La sagesse soufie tient le cœur pour un miroir, non pour un coffre : il ne s’agit pas de l’emplir, mais de le polir. Nul ne saurait chiffrer un polissage. On y travaille pourtant chaque jour, et c’est peut-être là le seul travail sérieux.
III. « Trop tard » n’est pas une perte
L’adage tient sa force d’un paradoxe qu’il refuse de résoudre. Il pose deux impossibilités, revenir, renoncer, et découvre entre elles un espace étroit qui est exactement celui de la vie adulte.
Nous entendons « trop tard pour revenir en arrière » comme une condamnation. C’est une libération. L’irréversible ferme la porte de sortie, et une porte fermée est ce qui donne enfin une direction à la marche. Aucun fleuve n’a jamais regretté sa source ; c’est en ne pouvant pas remonter qu’il devient fleuve.
Ce qui est derrière n’est pas perdu : c’est devenu du sol. On ne revient pas sur ses années, on se tient dessus. Elles ne sont plus le lieu où vous vivez, elles sont ce qui vous porte.
IV. Le rêve n’est pas une fuite, c’est une méthode
Encore faut-il distinguer. Le rêve qui ne coûte rien n’est pas un rêve, c’est un anesthésiant : il console le soir et n’engage à rien le lendemain. Celui dont parle l’adage est d’une autre espèce. Il convoque. Il réclame des heures qu’on n’a pas, des renoncements qu’on n’avait pas prévus, et le ridicule d’être celui qui, à cet âge, se met à peindre, à écrire, à apprendre une langue, à partir.

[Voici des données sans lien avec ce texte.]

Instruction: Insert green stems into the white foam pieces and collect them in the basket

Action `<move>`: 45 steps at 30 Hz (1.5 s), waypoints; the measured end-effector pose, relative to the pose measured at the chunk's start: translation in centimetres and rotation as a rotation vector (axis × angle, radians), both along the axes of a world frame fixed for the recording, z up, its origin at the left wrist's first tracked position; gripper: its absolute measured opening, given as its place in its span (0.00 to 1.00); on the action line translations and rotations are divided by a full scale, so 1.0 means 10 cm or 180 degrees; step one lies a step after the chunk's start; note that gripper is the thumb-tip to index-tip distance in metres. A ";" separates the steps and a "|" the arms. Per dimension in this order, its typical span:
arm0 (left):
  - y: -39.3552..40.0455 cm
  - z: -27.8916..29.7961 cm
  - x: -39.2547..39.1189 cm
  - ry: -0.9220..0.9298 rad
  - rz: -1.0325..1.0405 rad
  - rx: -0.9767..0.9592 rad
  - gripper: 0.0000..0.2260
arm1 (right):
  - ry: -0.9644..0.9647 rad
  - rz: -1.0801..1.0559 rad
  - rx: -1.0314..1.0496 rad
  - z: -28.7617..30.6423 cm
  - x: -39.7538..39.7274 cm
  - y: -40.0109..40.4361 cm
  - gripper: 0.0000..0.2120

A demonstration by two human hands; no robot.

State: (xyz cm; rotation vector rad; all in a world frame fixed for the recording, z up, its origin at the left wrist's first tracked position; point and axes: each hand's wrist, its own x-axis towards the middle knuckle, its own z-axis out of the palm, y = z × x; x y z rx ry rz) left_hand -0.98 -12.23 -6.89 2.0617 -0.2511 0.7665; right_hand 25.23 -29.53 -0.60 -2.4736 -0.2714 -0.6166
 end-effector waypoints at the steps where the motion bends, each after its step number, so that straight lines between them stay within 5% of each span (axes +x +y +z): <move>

Ibn ‘Arabî nommait « barzakh » cet entre-deux où l’imagination donne forme à ce qui n’est pas encore. Le rêve véritable est ce seuil : ni pure chimère, ni fait accompli ; un atelier d’un artisan. Il ne s’agit pas d’attendre que la vie ressemble au rêve, mais de laisser le rêve organiser la vie, une décision après l’autre.
Rêver, à cet âge, n’est donc pas une naïveté résiduelle. C’est la forme la plus exigeante du réalisme : celle qui refuse de considérer l’inventaire comme un destin.
V. Vivre, et non exister
Exister, c’est tenir sa place. Répondre présent. Faire ses comptes, et les faire bien. C’est honorable, et c’est insuffisant.
Vivre, c’est consentir à un risque dont le rendement n’est pas garanti. C’est accepter d’être, pour un temps, mauvais à quelque chose que l’on aime. C’est préférer une œuvre imparfaite à une prudence irréprochable.
Et si vous vous sentez ce matin en retard, sur les autres, sur vos promesses, sur celui que vous vouliez devenir, sachez qu’il n’y a pas de retard, faute de course. Personne n’a fixé la ligne. Personne ne tient le chronomètre. Cette anxiété que vous croyez personnelle est une contagion d’époque, et l’on peut en guérir.
Envoi
Il faut aimer le matin pour cette raison précise : c’est l’heure qui ne sait rien des chiffres d’hier. Elle n’a pas lu votre bilan. Elle ne connaît ni votre âge ni vos échecs. Elle ouvre une page que nul n’a encore auditée.
Alors ne demandez pas à ce jour combien il vous reste. Demandez- lui ce qu’il vous offre. Et soyez- en convaincus, les rêves repoussent les limites de l’horizon.
Il est trop tard pour revenir. Grâce en soit rendue.
Il est encore beaucoup trop tôt pour cesser de rêver، et il le sera toujours.